VAT calculation example

VAT table

Brief explanation on VAT implication

The fundamental principle with VAT is that if you pay VAT on your income, then you can reclaim VAT on any associated expenditure.

As sport spectating is not exempt from VAT you will have been charged VAT on the original purchase of the tickets, which is then reclaimed. This is therefore a saving which is balanced out with the VAT paid on the onward sale. So if for argument’s sake the tickets were £120 and you sold them on at the same price:

 BudgetVAT
Purchase- £100-£20 reclaimed
Sale£100£20 paid
Total£0£0

The only exception to this would be if we were not able to reclaim VAT on the original purchase because the supplier is not VAT registered, is exempt from VAT for other reasons or did not provide the correct documentation.

VAT on Tours

To explain what the tours VAT coding actually means. We have been advised that for trips and tours we should be using the Tour Operators Margin Scheme, rather than automatically assuming it is exempt.

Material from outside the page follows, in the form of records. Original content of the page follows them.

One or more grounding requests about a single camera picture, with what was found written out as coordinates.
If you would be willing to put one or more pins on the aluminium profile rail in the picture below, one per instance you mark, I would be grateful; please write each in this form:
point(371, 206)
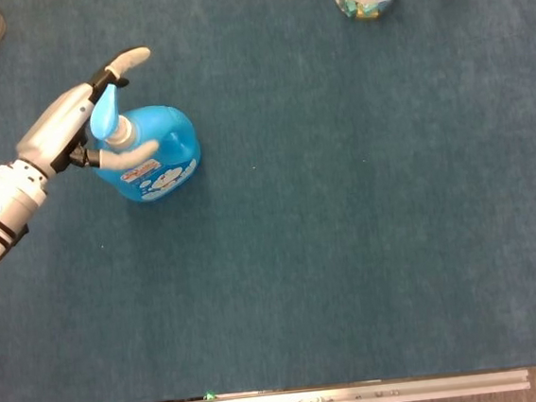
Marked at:
point(316, 400)

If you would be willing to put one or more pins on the blue-green table cloth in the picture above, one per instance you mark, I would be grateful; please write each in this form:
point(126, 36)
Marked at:
point(346, 226)

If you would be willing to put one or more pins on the blue detergent bottle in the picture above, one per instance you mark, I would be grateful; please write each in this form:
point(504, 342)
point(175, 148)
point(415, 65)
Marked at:
point(164, 163)

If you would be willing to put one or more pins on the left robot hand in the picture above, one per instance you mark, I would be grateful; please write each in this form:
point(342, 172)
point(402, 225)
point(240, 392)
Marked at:
point(56, 126)

Under this scheme, there is no VAT to pay on tours that do not make a profit or make a loss, but there is VAT to be paid on any profit. This means that if a club tour makes a profit, we have to deduct VAT on the profit and pay it to HMRC. Unfortunately, we have no way of knowing in advance what trips will make a profit and which won’t, so for now, we are grouping all the Tours income and expenditure under the PT and ST codes and at the end of the year we will review which trips need to have VAT paid on them and which don’t. This means that throughout the year trips and tours will be treated as if they were exempt (PE or SE). This overrides any exemptions for sports clubs, so a sports’ club trip will be treated as a Tour, even if the main purpose is a core activity.